目的：探讨沉默间-α-胰蛋白酶抑制剂重链H4(inter-alpha-trypsin inhibitor heavy chain H4，ITIH4)基因对人肝癌细胞系HepG2增殖、迁移及侵袭的影响。方法：将4个ITIH4基因沉默载体分别转染HepG2细胞，用2 mg/L嘌呤霉素筛选获得稳定表达细胞株。Western印迹评价沉默效率，并选择效率最高的细胞株(si-ITIH4)用于后续实验。转染无意义序列的细胞株(si-Control)作为对照组。分别用细胞计数及CCK-8细胞计数试剂盒评价两组细胞增殖。用Transwell小室评价两组细胞的迁移及侵袭。结果：成功获得ITIH4基因沉默的HepG2细胞株si-ITIH4，与si-Control组相比，si-ITIH4组沉默效率达到86%。与si-Control组相比，si-ITIH4组细胞增殖显著降低、细胞迁移及侵袭均显著减少，差异有统计学意义(P<0.05)。结论：ITIH4基因沉默可显著抑制HepG2的增殖、迁移及侵袭，提示其可能是参与肝细胞癌发生发展的重要基因之一。

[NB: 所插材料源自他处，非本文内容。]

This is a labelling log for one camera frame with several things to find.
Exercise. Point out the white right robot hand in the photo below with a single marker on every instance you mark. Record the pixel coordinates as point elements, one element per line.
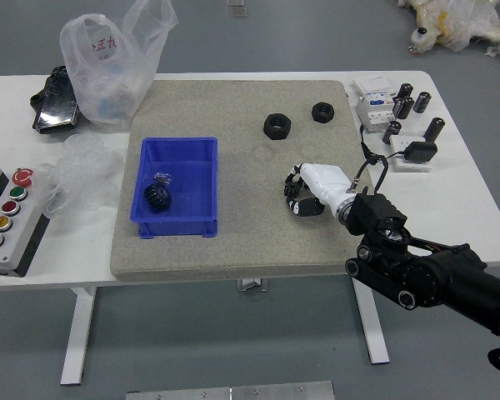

Effect of ITIH4 gene silence on proliferation, migration and invasion of human hepatocellular carcinoma cell HepG2
Objective: To investigate the effect of inter-alpha-trypsin inhibitor heavy chain H4 gene silence on proliferation, migration and invasion of human hepatocellular carcinoma cell HepG2. Methods: Four ITIH4 silencing vectors were delivered in to HepG2 cells by transfection. Stable cell clones were selected by 2 μg/mL puromycin. Silencing efficiency was evaluated by Western Blot and cell clone with the highest silencing efficacy (si-ITIH4) was used in the following study. Cell clone transfected with scramble sequence was used as normal control (si-Control). Cell counting and CCK-8 assay were applied to assess cell proliferation. Transwell assay was performed to evaluate cell migration and invasion. Results: We successfully obtained a HepG2 cell line with ITIH4 gene silencing named si-ITIH4. The silencing efficiency was 86% in compassion with si-Control. Compared to the si-Control group, si-ITIH4 cells showed significantly slower proliferation, decreased migration and mitigated invasion. Conclusion: Silence of ITIH4 significantly inhibited proliferation, migration and invasion of HepG2 cells. This study suggests that ITIH4 might be essentially involved in onset and progression of hepatocellular carcinoma.